The last time Blur played an American venue was Coachella 2013, where they were listed as a co-headliner with the Stone Roses but easily upstaged the Manchester band. It’s a testament to their constantly evolving sound that has brought them worldwide acclaim, though they know what many people in attendance were there to hear. Over the driving percussion of perhaps their most famous song, Albarn shared a problem most bands would love to have.

“Whenever we go through customs, they say, ‘Oh, you’re in a band? What’s your name?’ ‘Blur.’ ‘Never heard of you.’ ‘Do you know “Woo hoo?,”’ ‘Yeah!’” Albarn said. “Always works, Woo hoo!” He then asked a clamoring audience, “So do you want to Woo hoo?”

And, of course, they did.

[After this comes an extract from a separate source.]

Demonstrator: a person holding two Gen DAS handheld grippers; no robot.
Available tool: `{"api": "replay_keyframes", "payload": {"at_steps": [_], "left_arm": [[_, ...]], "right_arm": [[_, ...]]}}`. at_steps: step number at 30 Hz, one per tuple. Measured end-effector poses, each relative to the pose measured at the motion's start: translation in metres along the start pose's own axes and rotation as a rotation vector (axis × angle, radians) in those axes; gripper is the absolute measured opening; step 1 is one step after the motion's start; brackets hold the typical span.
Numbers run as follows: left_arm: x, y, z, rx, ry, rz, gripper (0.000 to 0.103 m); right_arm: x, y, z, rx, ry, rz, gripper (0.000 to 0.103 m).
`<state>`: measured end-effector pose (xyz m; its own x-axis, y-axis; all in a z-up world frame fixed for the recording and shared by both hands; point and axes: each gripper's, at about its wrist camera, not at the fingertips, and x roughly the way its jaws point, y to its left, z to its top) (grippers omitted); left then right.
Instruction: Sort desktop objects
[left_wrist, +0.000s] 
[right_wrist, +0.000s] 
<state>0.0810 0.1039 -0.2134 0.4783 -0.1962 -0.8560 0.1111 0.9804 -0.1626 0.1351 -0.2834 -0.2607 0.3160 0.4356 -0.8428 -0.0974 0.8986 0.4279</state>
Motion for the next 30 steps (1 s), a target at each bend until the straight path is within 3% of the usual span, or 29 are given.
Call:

And while “Song 2” may be their best known single Stateside, to cast Blur off as simply The Woo-Hoo Guys is to ignore the depth of their songcraft, easily proven in one fell swoop by “Girls & Boys,” in which bassist Alex James’ meandering, melodic bass lines are actually churning out those unmistakable hooks you can’t wring out of your head.

The same goes for tracks like “There’s No Other Way,” new track “Lonesome Street,” and the gospel-tinged “Tender,” which played well as a genuine moment apart from the band’s wry humor (not for too long, though: Albarn also treated us to a 10-second ditty asking us not to vote for Trump because “he’s such a chump”).

As they launched into “The Universal,” a powerful track to close the night, The Woo-Hoo Guys proved that maturity has not tempered their sense of adventure, and the triumph that is The Magic Whip hints that the best may still be yet to come.